We leave Voldemart, now 10 PM, and head out for Kemah. The car stalled at the exit onto Bay Area Boulevard. Out of gas. Oh the irony. Mimi Mike and Daniel get out and start to push the car while I steer. We’re about ¼ mile from the gas pumps at Sams. I get out and start pushing as well, and Mimi decides to steer. Daniel and I push the car, and we’re running to keep up with it, me in my dress shoes (at least they weren’t heels). We push the car up into the Sams parking lot and realize that all the pumps are dark. These are not 24hour pay at the pump. I nearly start crying. I feel like Janet: “Look, I’m cold, I’m wet, and I’m just plain scared!” Except that I’m hot, I’m tired, and I’m just plain pissed.

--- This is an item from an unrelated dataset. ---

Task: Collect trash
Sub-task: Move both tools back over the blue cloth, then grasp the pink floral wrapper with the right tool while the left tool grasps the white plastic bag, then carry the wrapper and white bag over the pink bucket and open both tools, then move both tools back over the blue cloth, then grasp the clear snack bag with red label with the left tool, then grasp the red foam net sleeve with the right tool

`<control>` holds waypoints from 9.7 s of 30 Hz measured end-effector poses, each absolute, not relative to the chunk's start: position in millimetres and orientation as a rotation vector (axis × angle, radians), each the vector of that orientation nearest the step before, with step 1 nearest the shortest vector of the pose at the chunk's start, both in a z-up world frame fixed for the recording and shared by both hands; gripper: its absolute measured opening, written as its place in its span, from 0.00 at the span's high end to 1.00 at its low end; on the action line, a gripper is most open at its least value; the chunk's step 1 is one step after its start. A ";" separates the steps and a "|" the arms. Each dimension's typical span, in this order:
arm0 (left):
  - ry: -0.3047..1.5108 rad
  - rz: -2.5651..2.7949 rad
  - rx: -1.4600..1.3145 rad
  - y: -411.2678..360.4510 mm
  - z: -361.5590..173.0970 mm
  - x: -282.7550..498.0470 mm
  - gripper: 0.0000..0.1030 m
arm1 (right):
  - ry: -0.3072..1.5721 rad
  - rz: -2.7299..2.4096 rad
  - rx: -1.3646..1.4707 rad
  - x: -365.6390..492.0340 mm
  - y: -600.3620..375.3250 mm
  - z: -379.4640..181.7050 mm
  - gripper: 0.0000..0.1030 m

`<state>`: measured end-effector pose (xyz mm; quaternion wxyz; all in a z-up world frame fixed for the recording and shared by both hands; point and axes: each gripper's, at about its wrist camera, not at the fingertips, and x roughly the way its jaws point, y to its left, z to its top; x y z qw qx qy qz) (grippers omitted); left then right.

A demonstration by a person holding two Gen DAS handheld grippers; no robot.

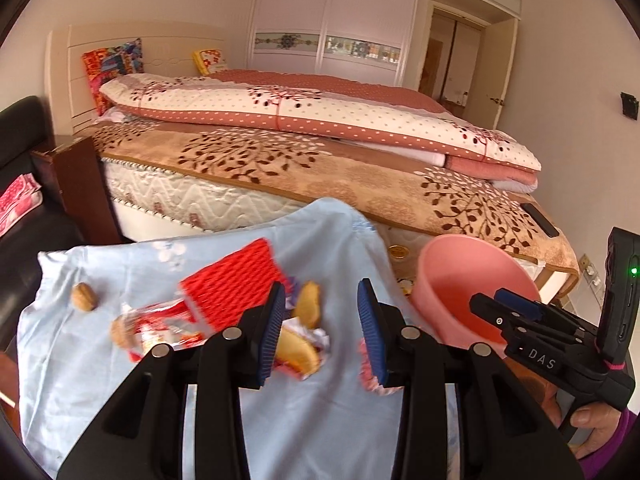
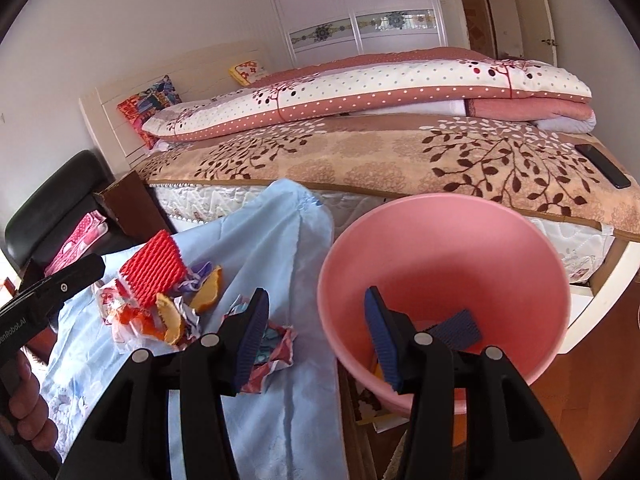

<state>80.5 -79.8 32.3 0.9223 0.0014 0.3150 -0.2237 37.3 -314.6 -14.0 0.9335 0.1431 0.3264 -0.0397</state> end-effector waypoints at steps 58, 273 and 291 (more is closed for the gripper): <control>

Daniel and I push the car into a parking space and we all walk over to Texas Roadhouse. Like I can afford this. I’ve easily already spent $300 today.
At the Roadhouse, I had a margarita. I could have had ten. We all eat dinner while we wait for Mark, who doesn’t get out of class until 10:30. Mark comes with a gas can (from Kemah no less) and puts gas in my car. We drive to a gas station, fill up, and then home. Swap cars. Mark goes to get the girls and the cots from Geoff and Annette’s (we’re only at least an hour late now).
I don’t know what time we went to bed, but I remember Mark telling me that he was so tired and had worked so hard at his training class.